#### EXERCISE BRIEF
Write out, word for word, every line in the data below from the one containing "--target wood grain surface" to the one containing "of the wood", both of them included.
-- DATA TO EXAMINE follows --
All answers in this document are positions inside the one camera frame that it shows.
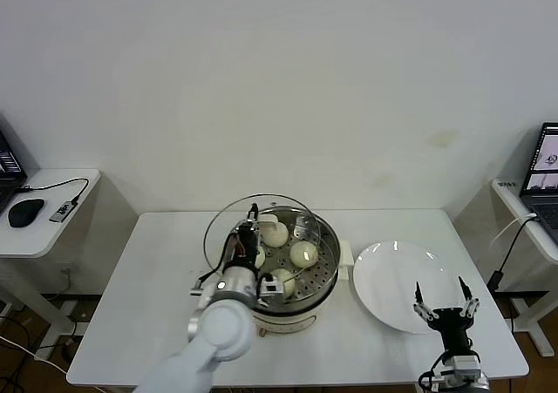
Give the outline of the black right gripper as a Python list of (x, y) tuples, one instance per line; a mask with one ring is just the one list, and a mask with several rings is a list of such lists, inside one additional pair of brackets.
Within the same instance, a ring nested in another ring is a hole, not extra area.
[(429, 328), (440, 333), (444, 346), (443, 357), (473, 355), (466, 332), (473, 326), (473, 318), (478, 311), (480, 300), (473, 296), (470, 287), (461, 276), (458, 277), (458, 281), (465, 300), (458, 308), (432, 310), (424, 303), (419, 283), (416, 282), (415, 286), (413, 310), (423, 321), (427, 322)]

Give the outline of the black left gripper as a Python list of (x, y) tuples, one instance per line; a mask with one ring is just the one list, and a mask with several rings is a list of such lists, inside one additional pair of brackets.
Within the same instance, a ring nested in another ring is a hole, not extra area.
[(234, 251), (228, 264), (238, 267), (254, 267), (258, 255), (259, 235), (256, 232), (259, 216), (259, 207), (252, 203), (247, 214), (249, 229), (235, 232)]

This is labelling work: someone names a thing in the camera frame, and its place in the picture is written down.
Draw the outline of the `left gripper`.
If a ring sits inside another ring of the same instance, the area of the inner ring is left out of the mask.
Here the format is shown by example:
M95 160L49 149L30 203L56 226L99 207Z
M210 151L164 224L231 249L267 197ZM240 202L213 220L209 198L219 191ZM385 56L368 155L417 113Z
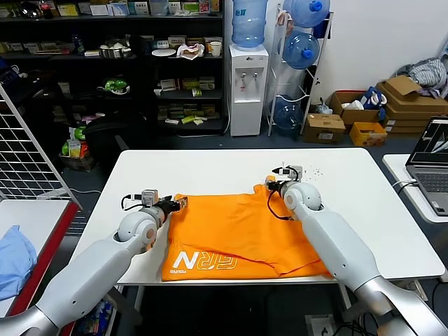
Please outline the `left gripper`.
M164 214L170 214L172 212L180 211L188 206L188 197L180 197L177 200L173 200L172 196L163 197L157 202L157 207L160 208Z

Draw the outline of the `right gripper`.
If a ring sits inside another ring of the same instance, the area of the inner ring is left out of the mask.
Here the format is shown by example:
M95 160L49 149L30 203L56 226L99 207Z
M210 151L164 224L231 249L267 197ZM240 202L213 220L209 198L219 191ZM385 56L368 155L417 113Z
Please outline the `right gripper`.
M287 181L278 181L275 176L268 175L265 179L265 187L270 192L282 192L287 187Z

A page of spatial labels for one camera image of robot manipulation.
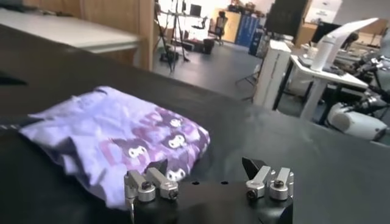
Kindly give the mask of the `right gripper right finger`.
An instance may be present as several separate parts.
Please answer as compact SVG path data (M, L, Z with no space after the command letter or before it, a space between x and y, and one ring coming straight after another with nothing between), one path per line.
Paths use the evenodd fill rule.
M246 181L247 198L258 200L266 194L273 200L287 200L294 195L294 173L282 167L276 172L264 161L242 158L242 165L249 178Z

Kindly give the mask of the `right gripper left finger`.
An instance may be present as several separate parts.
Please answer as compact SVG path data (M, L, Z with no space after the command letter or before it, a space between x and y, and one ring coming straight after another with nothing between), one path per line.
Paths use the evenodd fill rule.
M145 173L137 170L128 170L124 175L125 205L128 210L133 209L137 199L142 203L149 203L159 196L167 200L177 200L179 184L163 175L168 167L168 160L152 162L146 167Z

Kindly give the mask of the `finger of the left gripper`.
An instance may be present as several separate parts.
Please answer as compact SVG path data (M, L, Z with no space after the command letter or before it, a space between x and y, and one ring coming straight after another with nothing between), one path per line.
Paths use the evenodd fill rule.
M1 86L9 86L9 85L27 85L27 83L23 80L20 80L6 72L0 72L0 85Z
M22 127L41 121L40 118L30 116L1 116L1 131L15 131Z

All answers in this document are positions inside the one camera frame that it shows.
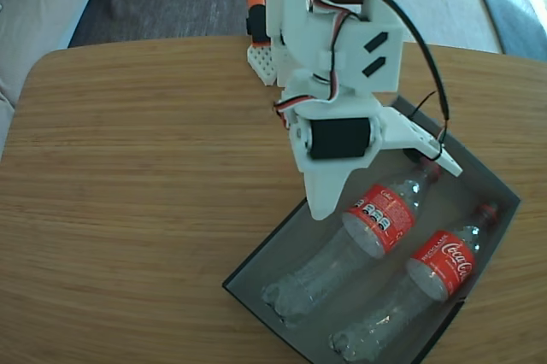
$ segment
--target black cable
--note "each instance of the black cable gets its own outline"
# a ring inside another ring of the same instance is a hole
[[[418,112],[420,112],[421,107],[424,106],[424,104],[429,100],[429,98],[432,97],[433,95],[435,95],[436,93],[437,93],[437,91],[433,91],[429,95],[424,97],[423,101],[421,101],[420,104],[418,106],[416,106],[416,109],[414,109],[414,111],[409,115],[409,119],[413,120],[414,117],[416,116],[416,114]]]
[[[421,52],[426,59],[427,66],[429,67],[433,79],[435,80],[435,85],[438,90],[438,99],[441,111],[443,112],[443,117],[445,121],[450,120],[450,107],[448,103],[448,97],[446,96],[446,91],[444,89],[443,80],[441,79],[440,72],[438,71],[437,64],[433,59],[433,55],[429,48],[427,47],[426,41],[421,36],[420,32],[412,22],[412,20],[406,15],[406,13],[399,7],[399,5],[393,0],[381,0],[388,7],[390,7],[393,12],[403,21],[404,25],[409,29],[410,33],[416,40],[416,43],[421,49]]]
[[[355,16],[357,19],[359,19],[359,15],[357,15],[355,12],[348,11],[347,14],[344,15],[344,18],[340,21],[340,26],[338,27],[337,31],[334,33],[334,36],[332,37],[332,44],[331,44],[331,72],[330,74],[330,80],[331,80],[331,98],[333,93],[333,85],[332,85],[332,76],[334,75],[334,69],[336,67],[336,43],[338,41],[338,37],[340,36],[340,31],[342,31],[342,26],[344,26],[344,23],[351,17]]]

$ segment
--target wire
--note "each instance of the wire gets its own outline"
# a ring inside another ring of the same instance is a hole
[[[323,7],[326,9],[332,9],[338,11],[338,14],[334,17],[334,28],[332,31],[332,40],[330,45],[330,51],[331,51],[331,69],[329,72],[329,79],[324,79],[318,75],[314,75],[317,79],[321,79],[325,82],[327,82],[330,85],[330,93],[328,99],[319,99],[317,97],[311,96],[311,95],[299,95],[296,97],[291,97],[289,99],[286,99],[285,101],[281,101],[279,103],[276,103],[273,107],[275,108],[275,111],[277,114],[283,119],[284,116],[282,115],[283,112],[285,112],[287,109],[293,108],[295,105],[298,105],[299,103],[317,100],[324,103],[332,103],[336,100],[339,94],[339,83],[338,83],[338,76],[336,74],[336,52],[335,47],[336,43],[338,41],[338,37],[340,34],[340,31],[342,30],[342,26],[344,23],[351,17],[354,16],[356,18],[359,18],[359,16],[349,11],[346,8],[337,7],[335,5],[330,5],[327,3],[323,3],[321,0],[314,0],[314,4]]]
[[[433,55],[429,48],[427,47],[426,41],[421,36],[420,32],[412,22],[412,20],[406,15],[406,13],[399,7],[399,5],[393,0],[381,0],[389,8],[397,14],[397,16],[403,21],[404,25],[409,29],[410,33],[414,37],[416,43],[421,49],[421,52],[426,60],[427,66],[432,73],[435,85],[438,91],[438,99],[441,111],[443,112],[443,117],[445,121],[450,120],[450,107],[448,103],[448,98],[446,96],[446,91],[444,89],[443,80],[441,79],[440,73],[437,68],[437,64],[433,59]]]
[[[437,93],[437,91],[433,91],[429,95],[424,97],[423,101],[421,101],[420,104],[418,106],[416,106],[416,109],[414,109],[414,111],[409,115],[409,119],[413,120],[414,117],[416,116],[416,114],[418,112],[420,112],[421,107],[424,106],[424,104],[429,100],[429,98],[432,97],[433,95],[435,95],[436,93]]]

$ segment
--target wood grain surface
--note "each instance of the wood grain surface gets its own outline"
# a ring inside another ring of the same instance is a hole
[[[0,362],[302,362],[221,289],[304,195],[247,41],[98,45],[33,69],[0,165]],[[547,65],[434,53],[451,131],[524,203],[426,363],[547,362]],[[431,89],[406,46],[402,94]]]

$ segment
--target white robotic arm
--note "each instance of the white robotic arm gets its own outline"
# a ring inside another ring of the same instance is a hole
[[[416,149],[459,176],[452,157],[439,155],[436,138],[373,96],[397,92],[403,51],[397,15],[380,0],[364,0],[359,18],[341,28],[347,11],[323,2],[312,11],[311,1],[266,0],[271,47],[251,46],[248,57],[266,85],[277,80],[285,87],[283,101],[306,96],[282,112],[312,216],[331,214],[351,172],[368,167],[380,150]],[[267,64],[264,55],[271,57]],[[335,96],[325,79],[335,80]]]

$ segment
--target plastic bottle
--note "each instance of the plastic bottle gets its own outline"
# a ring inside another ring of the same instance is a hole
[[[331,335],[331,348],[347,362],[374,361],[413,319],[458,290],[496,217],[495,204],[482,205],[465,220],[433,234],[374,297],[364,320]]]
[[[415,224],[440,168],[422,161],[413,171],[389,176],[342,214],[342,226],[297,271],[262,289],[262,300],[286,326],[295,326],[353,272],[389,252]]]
-- DATA TO EXAMINE concluded --
#### YOUR RESPONSE
--target wood grain surface
--note "each instance of the wood grain surface gets its own outline"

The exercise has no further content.